Nous avons déterminé à partir de nos observations que lors de l’utilisation de ce protocole chez des souris mâles adultes de type sauvage en bonne santé (c.-à-d. C57Bl6/N), la pression systolique est comprise entre 70 mmHg et 90 mmHg au départ et entre 80 et 100 mmHg lors d’une stimulation maximale avec l’agoniste agoniste β-adrénorécepteur isoprotérénol. De même, on a observé que le volume de l’AVC se situait entre 13 μL et 20 μL au départ et entre 20 μL et 35 μL pendant la stimulation maximale. La fréquence cardiaque était d’environ 450 à 520 battements par minute au départ et peut bien dépasser 650 battements par minute pendant la stimulation maximale. En ce qui concerne la contractilité cardiaque indépendante de la précharge, le travail d’AVC recrutable par précharge (PRSW) le plus robuste a été considéré comme adéquat entre 60 mmHg et 80 mmHg au départ et entre 100 mmHg et 140 mmHg pendant la stimulation maximale. Si les paramètres de base divergent considérablement de ceux habituellement obtenus, ou lorsque la fonction cardiaque réagit de manière inappropriée à la stimulation β-adrénergique, des complications (par exemple, perte de sang non observée, chute / augmentation de la température corporelle ou sur / sous dose anesthésique) doivent être prises en considération.

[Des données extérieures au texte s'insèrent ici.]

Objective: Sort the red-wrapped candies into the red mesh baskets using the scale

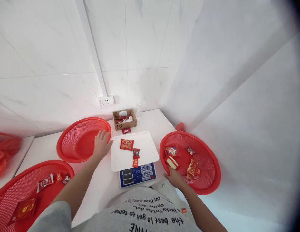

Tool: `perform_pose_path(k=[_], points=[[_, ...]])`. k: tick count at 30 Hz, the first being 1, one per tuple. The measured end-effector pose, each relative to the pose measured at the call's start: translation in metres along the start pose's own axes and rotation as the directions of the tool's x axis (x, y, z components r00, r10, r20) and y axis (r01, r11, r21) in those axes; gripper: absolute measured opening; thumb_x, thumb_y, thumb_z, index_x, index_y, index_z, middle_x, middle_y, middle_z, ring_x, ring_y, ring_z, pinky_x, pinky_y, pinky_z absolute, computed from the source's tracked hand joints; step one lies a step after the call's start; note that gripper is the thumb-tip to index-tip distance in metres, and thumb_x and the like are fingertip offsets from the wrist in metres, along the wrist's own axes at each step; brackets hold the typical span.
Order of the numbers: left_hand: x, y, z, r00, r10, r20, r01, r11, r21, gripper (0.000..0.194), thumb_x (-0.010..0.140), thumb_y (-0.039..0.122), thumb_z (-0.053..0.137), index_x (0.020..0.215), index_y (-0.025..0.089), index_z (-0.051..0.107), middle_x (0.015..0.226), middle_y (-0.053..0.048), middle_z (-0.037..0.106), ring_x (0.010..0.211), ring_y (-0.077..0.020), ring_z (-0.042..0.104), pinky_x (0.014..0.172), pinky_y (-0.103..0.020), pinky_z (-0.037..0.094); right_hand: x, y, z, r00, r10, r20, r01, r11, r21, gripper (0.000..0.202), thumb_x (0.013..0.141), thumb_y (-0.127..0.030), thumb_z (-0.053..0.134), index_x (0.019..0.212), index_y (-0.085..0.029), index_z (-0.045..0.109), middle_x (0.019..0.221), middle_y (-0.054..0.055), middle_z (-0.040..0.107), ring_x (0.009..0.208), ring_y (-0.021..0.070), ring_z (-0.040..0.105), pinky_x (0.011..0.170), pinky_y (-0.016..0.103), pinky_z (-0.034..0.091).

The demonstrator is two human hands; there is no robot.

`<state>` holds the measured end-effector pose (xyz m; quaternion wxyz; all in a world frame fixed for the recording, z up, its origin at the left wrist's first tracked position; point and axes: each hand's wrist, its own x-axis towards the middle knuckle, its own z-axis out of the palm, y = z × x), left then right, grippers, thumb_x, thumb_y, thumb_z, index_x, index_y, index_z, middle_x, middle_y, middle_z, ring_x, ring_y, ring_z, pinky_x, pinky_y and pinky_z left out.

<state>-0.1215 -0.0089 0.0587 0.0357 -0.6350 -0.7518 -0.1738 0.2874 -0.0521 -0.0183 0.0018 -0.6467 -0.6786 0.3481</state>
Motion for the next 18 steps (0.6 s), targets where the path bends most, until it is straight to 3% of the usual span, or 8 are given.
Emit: perform_pose_path(k=[2, 4, 7, 12, 18], points=[[-0.004, 0.012, 0.017, 0.975, 0.145, 0.167, -0.140, 0.989, -0.038, 0.050, 0.083, 0.042, 0.044, 0.127, 0.017, 0.045, 0.140, -0.014, 0.037, 0.133, -0.0305, 0.023, 0.105, -0.048, 0.022, 0.000, -0.001, 0.000, 1.000, 0.001, -0.001, -0.001, 1.000, -0.007, 0.060, 0.076, -0.033, 0.048, 0.132, -0.013, 0.038, 0.128, 0.014, 0.051, 0.114, 0.0263, 0.051, 0.093, 0.035, 0.038], [-0.008, 0.026, 0.034, 0.918, 0.255, 0.304, -0.237, 0.967, -0.093, 0.055, 0.082, 0.044, 0.045, 0.131, 0.018, 0.040, 0.143, -0.013, 0.032, 0.134, -0.0298, 0.021, 0.106, -0.048, 0.021, 0.000, -0.002, -0.001, 1.000, -0.002, 0.000, 0.002, 1.000, -0.014, 0.061, 0.076, -0.032, 0.048, 0.132, -0.011, 0.038, 0.128, 0.015, 0.052, 0.115, 0.0265, 0.050, 0.093, 0.036, 0.038], [-0.009, 0.044, 0.054, 0.857, 0.314, 0.408, -0.285, 0.949, -0.132, 0.059, 0.080, 0.043, 0.049, 0.133, 0.021, 0.036, 0.146, -0.012, 0.028, 0.135, -0.0301, 0.017, 0.106, -0.048, 0.018, 0.000, -0.003, -0.001, 1.000, -0.006, 0.005, 0.007, 1.000, -0.012, 0.060, 0.076, -0.031, 0.048, 0.131, -0.011, 0.040, 0.128, 0.014, 0.052, 0.115, 0.0253, 0.050, 0.094, 0.035, 0.037], [-0.004, 0.053, 0.064, 0.881, 0.287, 0.375, -0.261, 0.958, -0.121, 0.053, 0.082, 0.043, 0.046, 0.129, 0.020, 0.041, 0.129, -0.014, 0.047, 0.125, -0.0291, 0.035, 0.104, -0.046, 0.023, -0.002, -0.001, 0.000, 1.000, 0.003, -0.015, -0.003, 1.000, -0.009, 0.060, 0.075, -0.030, 0.048, 0.132, -0.011, 0.039, 0.127, 0.014, 0.053, 0.114, 0.0242, 0.051, 0.093, 0.034, 0.038], [-0.011, 0.040, 0.047, 0.919, 0.229, 0.320, -0.211, 0.973, -0.091, 0.046, 0.086, 0.040, 0.037, 0.124, 0.015, 0.043, 0.107, -0.015, 0.054, 0.102, -0.0274, 0.051, 0.086, -0.038, 0.040, -0.003, 0.000, 0.001, 1.000, 0.001, -0.022, -0.001, 1.000, 0.000, 0.059, 0.075, -0.030, 0.049, 0.130, -0.011, 0.041, 0.126, 0.013, 0.054, 0.113, 0.0263, 0.052, 0.093, 0.035, 0.038]])
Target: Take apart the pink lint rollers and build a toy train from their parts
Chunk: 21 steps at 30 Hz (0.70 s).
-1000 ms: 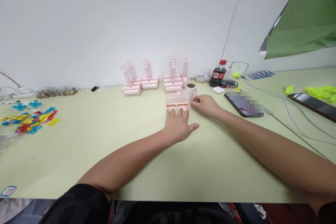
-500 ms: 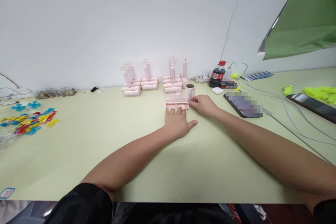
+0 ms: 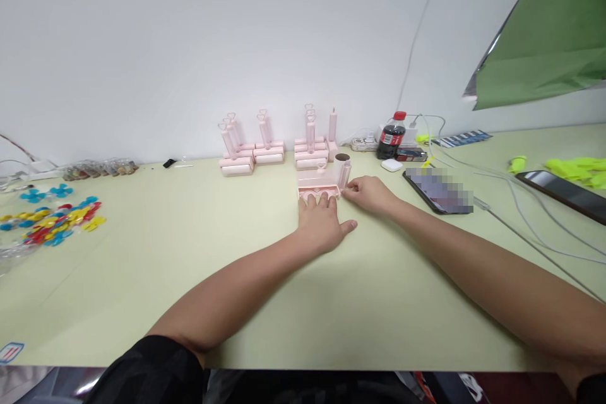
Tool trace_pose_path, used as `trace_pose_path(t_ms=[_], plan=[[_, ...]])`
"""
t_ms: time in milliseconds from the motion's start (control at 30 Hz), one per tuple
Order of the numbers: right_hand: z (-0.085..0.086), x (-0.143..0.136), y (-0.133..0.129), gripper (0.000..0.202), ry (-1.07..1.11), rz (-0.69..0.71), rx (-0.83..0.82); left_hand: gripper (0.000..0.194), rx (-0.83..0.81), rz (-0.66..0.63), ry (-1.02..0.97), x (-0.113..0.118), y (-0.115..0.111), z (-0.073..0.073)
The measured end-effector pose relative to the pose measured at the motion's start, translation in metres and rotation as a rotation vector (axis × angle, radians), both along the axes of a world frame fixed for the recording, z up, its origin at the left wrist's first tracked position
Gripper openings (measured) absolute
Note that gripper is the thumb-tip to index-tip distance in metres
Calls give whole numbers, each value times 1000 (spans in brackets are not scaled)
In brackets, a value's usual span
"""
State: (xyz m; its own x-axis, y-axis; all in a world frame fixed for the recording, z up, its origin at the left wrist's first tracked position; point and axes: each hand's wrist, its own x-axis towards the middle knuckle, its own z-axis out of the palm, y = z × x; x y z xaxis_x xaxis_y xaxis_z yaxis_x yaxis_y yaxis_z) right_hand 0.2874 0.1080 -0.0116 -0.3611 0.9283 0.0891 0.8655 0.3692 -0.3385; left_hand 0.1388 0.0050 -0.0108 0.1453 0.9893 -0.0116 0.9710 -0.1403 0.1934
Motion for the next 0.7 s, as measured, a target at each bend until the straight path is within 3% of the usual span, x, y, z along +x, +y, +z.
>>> trace_pose_path(t_ms=[133,233,300,433,500,600,700], plan=[[1,11,-17,27,19,2,-14,75,92,-63,-35,-9,-9,19],[0,21,-33,28,81,38,-84,65,229,-76,-46,-32,4,40],[0,26,-42,29,127,69,-128,61,283,3,-15,-55,27,56],[-3,28,-51,31,157,100,-154,54,383,202,119,-108,93,84],[-4,27,-52,32,151,104,-143,58,340,310,131,-129,125,95],[-5,23,-54,32,133,111,-120,60,273,348,122,-149,161,104],[-4,21,-58,33,117,131,-117,57,224,313,112,-156,179,102]])
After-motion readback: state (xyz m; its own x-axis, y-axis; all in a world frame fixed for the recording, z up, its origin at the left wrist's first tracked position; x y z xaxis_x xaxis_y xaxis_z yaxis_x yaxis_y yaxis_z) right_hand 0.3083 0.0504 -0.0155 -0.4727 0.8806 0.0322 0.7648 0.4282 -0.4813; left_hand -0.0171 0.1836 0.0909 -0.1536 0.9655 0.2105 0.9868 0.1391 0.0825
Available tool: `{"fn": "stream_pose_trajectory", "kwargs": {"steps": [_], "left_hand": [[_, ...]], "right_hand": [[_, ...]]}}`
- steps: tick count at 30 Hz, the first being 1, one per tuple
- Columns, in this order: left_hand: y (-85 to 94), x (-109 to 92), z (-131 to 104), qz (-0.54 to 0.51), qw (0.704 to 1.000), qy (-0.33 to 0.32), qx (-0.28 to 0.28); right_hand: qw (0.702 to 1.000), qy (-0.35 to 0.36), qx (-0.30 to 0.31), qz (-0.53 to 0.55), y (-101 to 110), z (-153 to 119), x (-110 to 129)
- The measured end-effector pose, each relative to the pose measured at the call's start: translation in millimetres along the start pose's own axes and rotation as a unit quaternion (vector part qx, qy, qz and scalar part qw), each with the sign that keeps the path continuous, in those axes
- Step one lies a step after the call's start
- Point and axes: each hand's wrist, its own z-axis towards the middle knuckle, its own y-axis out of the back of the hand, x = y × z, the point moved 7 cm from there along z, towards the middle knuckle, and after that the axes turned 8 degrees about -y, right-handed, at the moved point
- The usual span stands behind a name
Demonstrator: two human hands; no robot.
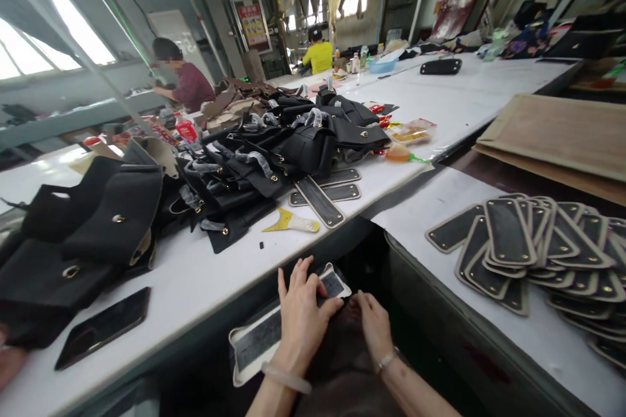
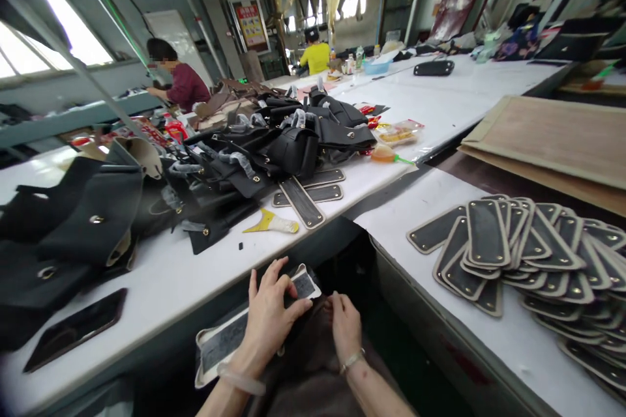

De plus, certains artefacts peuvent survenir lors des mesures PVL chez la souris. L’artefact le plus courant est le pic de pression systolique terminale (ESPS, Figure 2C),qui résulte du piégeage du cathéter et il est facilement rectifiable en repositionnant le cathéter avant les mesures basales à 0 ng / min isoprotérénol. Les mesures ne doivent pas commencer avant que les ESPS ne soient éradiqués dans les conditions initiales afin d’obtenir des données significatives, car l’ESPS peut affecter plusieurs paramètres de la fonction cardiaque6. Cependant, lorsqu’un ESPS se produit lors d’une stimulation incrémentielle avec de l’isoprotérénol en raison d’une morphologie ventriculaire altérée dans des mesures non affectées au départ, cela n’est pas rectifiable, car le repositionnement du cathéter modifierait la conductance parallèle pendant le protocole dose-réponse. Il faut examiner cela de près, car, de même que ceux de base, il a été démontré que ces ESPS modifient de manière significative les paramètres de la fonction cardiaque non seulement par une pression maximale significativement accrue13,26, mais également par une détection de volume réduite6.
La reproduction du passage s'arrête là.